Now my next statement is anecdotal, but it is my belief that purity of drugs, not just dosing, it is what has lead to many people over the years stating Pharma versus UGL is night and day.

@Pscarb is incredibly experienced and knowledgable and I'm quite surprised by some of the comments in this thread. When we don't understand sometimes its best to ask for more information. If we still don't understand sometimes we have to restructure or rephrase our question. This tends to be far more constructive.

His comment was fairly sweeping but it's certainly not the first time I've heard this over time as there's often a reason for that.


----------



## stuey99 (Nov 30, 2012)

Bensif said:


> This and many other comments are what I define as arguing rather than debating or trying to understand.
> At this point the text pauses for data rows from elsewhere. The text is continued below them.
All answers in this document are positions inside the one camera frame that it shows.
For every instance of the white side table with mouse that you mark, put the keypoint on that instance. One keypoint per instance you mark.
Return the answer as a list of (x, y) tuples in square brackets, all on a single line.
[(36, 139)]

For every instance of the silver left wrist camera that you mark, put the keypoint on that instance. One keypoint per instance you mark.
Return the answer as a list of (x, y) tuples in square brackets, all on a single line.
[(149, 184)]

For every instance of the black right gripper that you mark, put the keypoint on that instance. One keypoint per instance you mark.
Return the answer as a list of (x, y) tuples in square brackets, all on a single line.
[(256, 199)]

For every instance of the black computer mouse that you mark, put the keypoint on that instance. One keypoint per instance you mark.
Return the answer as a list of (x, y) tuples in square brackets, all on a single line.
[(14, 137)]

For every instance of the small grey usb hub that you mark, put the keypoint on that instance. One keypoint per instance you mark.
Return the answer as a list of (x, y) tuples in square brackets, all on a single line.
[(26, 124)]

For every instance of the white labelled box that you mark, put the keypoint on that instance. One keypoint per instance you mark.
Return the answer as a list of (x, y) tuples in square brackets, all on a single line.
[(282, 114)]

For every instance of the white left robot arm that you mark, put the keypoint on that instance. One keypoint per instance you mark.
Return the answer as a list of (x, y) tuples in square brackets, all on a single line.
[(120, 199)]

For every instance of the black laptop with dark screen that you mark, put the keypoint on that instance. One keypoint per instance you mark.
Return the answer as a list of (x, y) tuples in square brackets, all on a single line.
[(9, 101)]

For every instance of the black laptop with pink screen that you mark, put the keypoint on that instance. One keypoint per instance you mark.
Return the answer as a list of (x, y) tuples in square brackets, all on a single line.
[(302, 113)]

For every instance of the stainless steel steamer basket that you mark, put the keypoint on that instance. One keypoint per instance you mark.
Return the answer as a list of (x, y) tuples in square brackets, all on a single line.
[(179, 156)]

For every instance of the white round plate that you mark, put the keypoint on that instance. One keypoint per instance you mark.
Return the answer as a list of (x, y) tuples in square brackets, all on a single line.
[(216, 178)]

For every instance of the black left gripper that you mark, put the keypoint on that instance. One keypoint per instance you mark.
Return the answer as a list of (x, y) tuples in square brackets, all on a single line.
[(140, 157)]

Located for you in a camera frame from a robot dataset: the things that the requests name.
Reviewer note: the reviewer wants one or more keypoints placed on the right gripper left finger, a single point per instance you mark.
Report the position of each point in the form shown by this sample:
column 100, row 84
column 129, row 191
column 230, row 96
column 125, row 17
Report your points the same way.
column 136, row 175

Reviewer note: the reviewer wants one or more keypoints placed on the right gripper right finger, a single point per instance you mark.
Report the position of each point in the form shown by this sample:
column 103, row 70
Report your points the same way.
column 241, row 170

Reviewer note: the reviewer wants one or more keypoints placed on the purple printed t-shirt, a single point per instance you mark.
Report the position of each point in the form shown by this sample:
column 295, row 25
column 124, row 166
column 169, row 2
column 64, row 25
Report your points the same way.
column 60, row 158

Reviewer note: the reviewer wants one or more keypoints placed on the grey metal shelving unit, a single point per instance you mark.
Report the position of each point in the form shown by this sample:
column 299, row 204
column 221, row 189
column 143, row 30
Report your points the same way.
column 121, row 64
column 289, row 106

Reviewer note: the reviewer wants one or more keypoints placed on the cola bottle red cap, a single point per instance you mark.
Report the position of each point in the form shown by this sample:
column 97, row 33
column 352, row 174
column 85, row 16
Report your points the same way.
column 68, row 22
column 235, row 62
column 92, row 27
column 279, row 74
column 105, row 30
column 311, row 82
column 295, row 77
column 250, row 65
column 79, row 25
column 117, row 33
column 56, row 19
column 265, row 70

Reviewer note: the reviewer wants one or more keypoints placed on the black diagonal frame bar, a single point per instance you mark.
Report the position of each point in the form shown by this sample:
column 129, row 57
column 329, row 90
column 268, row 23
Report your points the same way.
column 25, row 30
Often why I avoid threads on here.
> 
> What people seem to be overlooking (and I did state this already) is that 'purity' and 'concentration' are not one and the same are not entirely correlative.
> 
> ...


 He is experienced...but because my opinion it different it does not mean I don't understand his "wisdom" or I've never tried legit pharma...it simply means I have a different opinion

My experience says that pharma cycles are really not better than cycles using decent ugl's...yet I'm being told my experience and opinion aren't valid...and if I was clever enough to understsnd what he said I would see that

Sorry, but no!!

That's arrogant, condescending, and basically the way I've consistently seen him react over the years to anyone who disagrees with his mighty opinion

He asked me for blood results to prove what I was saying...and although I didn't have them, someone else did. Yet even after asking for bloods as proof, he then disregarded them when they were posted insisting he was still right lol

Do you believe 4ml of a decent ugl test e will be noticably less effective than 4ml of pharma test? That's really the only question here and the only statement I've ever made

Regsrdless of anything else...yes or no?


----------



## Bensif (Aug 28, 2011)

stuey99 said:


> He is experienced...but because my opinion it different it does not mean I don't understand his "wisdom" or I've never tried legit pharma...it simply means I have a different opinion
> 
> My experience says that pharma cycles are really not better than cycles using decent ugl's...yet I'm being told my experience and opinion aren't valid...and if I was clever enough to understsnd what he said I would see that
> 
> ...


 To answer this you would need to better define the bolded statement. Regardless of what? You need to define variables here please, as well as what is constant.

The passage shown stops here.